The string class provides a function call IsNullOrEmpty that can help with the second case. This function will return true if the the string is empty or it’s a null. This is very useful when you are about to call a function on a string, for example SubString(), because this would throw an exception if the string is null. This is a step in the right direction, but it still doesn’t help with the last two cases since a string with a space or tab aren’t considered empty.  Let’s look at another function on the string class:
 
if (string.IsNullOrWhiteSpace(s1)) Console.WriteLine("s1 not entered");
if (string.IsNullOrWhiteSpace(s2)) Console.WriteLine("s2 not entered");
if (string.IsNullOrWhiteSpace(s3)) Console.WriteLine("s3 not entered");
if (string.IsNullOrWhiteSpace(s4)) Console.WriteLine("s4 not entered");
If you run this code it will recognize all four strings as invalid. IsNullOrWhiteSpace works similar to IsNullOrEmpty but it also looks for any combination of white space, spaces, tabs, carriage returns, etc.
It’s a good idea to avoid comparing a string to and empty string, and better to use one of these functions instead.

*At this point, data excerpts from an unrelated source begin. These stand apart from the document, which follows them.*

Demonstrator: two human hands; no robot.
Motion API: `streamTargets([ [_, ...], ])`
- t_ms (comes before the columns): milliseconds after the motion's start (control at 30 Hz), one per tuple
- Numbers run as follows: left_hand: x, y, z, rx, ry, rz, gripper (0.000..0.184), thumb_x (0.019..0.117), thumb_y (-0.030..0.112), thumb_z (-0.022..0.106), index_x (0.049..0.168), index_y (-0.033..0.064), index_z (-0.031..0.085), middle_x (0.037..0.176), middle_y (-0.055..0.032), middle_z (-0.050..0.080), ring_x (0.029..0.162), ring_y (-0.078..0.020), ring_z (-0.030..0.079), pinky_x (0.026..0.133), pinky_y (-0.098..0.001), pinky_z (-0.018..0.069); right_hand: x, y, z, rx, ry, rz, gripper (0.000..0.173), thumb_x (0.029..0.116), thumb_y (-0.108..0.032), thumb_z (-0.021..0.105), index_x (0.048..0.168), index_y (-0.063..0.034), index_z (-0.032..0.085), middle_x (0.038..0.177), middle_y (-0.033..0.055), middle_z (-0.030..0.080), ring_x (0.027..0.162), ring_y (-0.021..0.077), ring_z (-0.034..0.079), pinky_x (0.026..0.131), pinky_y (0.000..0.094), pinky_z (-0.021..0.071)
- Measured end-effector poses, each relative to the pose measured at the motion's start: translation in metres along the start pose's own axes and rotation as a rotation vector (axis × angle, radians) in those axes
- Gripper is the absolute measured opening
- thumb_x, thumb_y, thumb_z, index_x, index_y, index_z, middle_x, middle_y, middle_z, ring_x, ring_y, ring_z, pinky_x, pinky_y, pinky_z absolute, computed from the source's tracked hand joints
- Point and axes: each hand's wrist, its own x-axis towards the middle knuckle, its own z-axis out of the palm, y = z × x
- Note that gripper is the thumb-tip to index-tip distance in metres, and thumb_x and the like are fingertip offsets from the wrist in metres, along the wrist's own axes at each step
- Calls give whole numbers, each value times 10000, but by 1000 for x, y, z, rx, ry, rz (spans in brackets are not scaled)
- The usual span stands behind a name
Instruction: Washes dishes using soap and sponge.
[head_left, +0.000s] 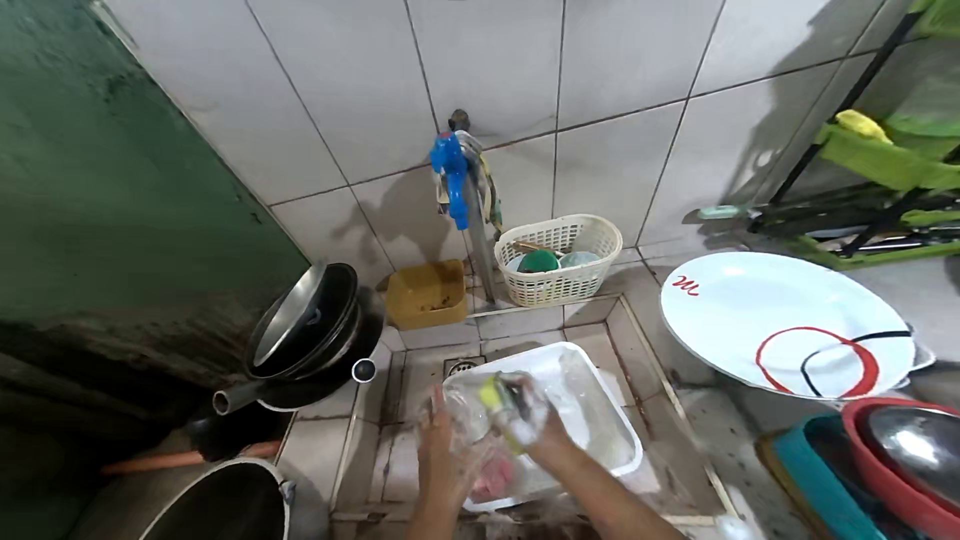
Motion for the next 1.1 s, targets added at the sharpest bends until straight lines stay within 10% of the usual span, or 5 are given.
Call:
streamTargets([
  [333,-3,1,4,-15,-136,16,1176,725,530,847,1613,52,241,1579,-271,355,1428,-414,409,1119,-514,426,60,26,-37,-204,-24,490,386,1047,-265,585,1345,-24,632,1314,214,651,1226,356,618,1062,559,460],
  [500,1,52,1,183,-261,93,1159,746,601,817,1600,39,269,1593,-252,342,1453,-412,371,1154,-540,370,19,-49,-36,-105,18,46,390,931,-144,724,1302,-40,660,1216,104,702,1069,170,683,958,388,564],
  [633,1,62,8,114,-309,156,1224,742,583,839,1634,77,171,1679,-196,184,1527,-346,262,1208,-485,309,20,-61,-67,-534,-11,-74,439,920,-177,751,1334,-57,664,1328,163,665,1233,328,635,1044,546,506],
  [867,7,53,45,-116,-226,213,1088,776,425,866,1604,68,257,1567,-230,382,1396,-337,470,1126,-464,437,19,-38,-80,-956,148,-225,336,903,-165,748,1215,-40,730,1218,197,705,1131,374,680,938,553,561],
  [1100,9,36,51,-240,-152,366,1012,763,249,878,1589,72,321,1554,-211,418,1360,-320,507,1098,-496,451,-9,-40,-67,-589,13,-377,350,809,-356,796,1022,-80,777,1286,147,691,1234,309,635,1043,545,508],
])
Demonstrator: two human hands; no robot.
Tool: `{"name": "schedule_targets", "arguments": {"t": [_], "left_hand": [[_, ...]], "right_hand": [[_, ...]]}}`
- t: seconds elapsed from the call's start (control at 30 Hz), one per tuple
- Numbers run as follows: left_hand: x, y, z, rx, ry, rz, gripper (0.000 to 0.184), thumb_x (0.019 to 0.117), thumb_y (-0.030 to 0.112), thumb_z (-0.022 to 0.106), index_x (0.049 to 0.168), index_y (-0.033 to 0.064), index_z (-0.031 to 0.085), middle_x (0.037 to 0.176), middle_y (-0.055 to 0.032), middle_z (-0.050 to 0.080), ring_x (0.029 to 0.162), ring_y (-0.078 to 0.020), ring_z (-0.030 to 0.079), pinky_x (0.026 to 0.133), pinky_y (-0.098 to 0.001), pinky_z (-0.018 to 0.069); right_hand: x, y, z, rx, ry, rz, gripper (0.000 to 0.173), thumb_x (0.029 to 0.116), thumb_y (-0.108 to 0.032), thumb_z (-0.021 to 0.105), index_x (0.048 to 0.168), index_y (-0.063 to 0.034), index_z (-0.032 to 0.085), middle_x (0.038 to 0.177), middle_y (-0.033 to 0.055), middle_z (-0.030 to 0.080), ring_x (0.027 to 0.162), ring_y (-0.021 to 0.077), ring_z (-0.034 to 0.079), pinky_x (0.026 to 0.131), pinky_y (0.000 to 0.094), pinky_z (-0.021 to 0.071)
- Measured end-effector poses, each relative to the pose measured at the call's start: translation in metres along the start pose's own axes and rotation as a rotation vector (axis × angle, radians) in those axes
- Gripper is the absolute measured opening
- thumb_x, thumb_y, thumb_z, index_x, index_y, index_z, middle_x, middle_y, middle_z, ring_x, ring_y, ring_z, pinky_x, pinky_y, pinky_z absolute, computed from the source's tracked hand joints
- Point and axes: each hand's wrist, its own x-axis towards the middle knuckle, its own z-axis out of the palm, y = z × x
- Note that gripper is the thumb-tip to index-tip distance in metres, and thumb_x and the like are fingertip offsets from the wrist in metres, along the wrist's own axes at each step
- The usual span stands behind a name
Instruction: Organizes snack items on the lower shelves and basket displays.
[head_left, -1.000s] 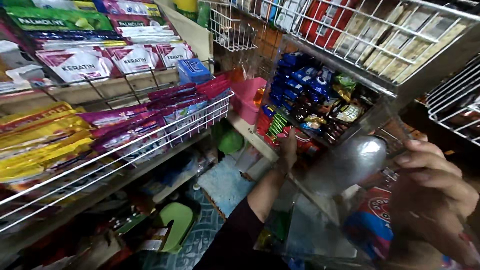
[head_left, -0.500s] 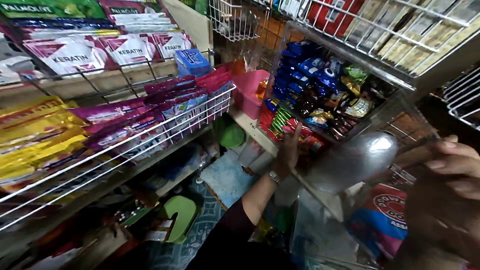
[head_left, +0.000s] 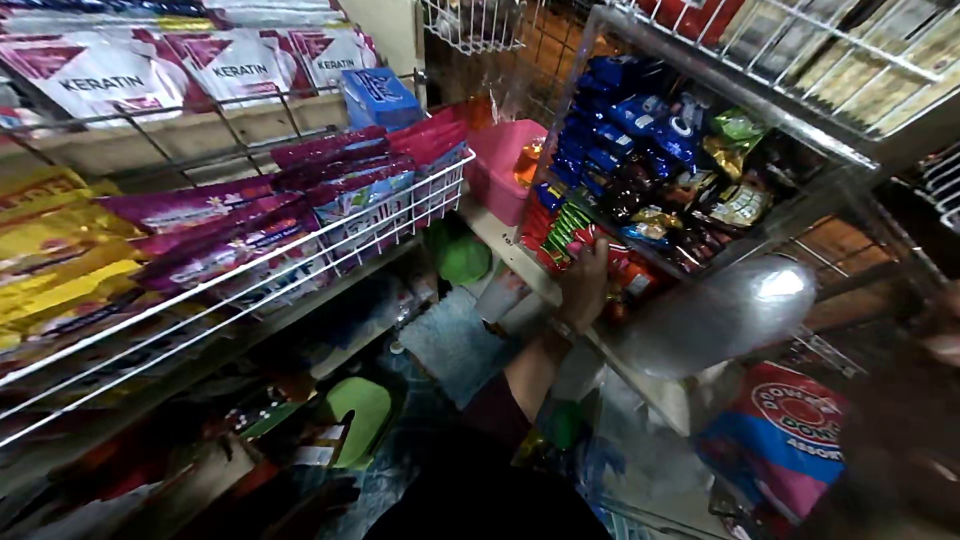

Even when you are not just looking for whitespace or not it can give you trouble. Let’s look at this example:
  
string s1 = "OK";
string s2 = " OK ";
string s3 = "\tOK\t";

if (s1 == "OK") Console.WriteLine("s1 is OK");
if (s2 == "OK") Console.WriteLine("s2 is OK");
if (s3 == "OK") Console.WriteLine("s3 is OK");
If you run this, only the first case if found to be OK because the others two have whitespace before and after the string. We can solve this by using the Trim function:
  
if (!string.IsNullOrEmpty(s1) && s1.Trim() == "OK") Console.WriteLine("s1 not entered");
if (!string.IsNullOrEmpty(s2) && s2.Trim() == "OK") Console.WriteLine("s2 not entered");
if (!string.IsNullOrEmpty(s3) && s3.Trim() == "OK") Console.WriteLine("s3 not entered");

Since Trim is an instance method we need to first be sure s1 isn’t null so I use the IsNullOrEmpty function for this. Now that we know the string isn’t null we can call Trim() on it which removes any leading or trailing whitespace. Now all three of these will find OK.